Thankfully, BlazBlue offers a top-notch tutorial, and spending a while with it is a great way to get you started. By the end of it, you’ll have no problem using your fatal counter to launch three dash cancelled drive attacks while your opponent is in mid-air. The tutorial even offers a strategy section for each of the game’s characters so you can improve and learn new combos for your character.
The game’s soundtrack is pretty impressive too, especially if you’re a metal fan. The game’s soundtrack consists mainly of fantastic Japanese metal, the wailing guitar riffs populate the menus and fights, the shredding fast and complex, in fact quite similar in essence to BlazBlue as a whole. This isn’t a game you’ll want to use your own music in, that’s for sure. The game even allows you to choose which song you want to listen to for certain modes, a welcome option indeed.

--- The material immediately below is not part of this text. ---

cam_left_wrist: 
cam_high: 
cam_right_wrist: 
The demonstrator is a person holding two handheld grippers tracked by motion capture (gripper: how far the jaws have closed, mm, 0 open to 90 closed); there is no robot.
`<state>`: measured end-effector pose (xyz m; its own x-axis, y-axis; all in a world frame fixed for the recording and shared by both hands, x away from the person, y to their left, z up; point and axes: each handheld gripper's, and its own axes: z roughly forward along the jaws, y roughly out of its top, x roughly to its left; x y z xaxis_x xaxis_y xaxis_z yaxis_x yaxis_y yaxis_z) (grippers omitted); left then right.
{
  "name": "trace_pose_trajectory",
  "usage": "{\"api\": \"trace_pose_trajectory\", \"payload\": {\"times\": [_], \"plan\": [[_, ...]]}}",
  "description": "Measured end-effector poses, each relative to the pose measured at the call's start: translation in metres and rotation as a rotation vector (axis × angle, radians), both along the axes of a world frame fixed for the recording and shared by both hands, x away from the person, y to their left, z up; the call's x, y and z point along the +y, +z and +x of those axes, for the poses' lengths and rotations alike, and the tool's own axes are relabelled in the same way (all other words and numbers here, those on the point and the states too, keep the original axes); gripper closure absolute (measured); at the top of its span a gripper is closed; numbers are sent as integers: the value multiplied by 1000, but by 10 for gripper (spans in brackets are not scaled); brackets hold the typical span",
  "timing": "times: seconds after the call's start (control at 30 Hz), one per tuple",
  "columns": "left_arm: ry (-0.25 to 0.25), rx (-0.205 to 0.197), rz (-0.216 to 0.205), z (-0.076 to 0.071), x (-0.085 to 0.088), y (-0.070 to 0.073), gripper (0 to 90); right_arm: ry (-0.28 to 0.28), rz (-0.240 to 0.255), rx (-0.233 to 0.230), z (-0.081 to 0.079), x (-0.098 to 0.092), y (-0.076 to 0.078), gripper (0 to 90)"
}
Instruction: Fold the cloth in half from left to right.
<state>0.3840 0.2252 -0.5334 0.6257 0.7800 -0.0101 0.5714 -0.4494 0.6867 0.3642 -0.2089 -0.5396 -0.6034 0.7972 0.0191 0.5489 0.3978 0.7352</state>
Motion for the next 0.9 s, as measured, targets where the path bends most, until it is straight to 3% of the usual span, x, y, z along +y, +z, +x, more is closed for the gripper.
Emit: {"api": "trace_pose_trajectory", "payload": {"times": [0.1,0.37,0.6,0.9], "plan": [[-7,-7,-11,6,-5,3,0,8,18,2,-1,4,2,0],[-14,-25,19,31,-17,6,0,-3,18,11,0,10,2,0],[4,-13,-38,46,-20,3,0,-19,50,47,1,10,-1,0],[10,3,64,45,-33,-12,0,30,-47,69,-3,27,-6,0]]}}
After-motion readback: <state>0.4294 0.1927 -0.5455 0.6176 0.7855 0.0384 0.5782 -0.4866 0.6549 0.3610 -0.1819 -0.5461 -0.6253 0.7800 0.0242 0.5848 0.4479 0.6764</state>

BlazBlue offers a glut of modes to keep you busy for a long time. In addition to a bespoke arcade mode – which allows you to take any character through it, the game also offers a fully featured story mode. Then there’s the Unlimited Mars mode – where you must fight extremely intelligent AI opponents and see how far you get, an Abyss mode – a survival style mode which tasks you with reaching a certain depth by fighting character after character in one round bouts, as well as a replay theatre, gallery and online modes. Most of the modes are really fun, but it’s the important modes where BlazBlue unfortunately falls apart, and that’s online.
Multiplayer comes in the form of both local ad-hoc and network modes, the latter allows you to play online over PlayStation Network. The network mode is a huge disappointment though; the net code is very unstable leading to a lot of lag, which essentially makes the game nigh on unplayable. There’s also a bespoke ranking system, and while the game allows you to search for players who are of a similar strength to you, it very rarely works. There’s no way I would consider someone who is 25-30 levels higher than I am and has played over 500 more fights of a similar strength.
It gets all the more frustrating when, even though you may have declined to fight a person, the game will keep putting to you into a lobby with the same person over and over again. It happened to me ten times in a row at one stage, and that’s hugely frustrating. It’s so unfortunate that Blazblue simply falls apart at such a fundamental area, considering it does everything else so well. Something that hampers the experience overall.
BlazBlue grew on me the more I played it; the stunning art style, heavy metal Japanese soundtrack and deep, rewarding fighting system are fantastic endorsements for the series, but the online mode is so broken and disappointing. There’s enough content in the offline modes to make it a viable purchase for any fighting game fan, but if a bad online mode is a real deal breaker, BlazBlue will definitely disappoint. The good news is that this is all something that can be patched in the future, and hopefully it will be.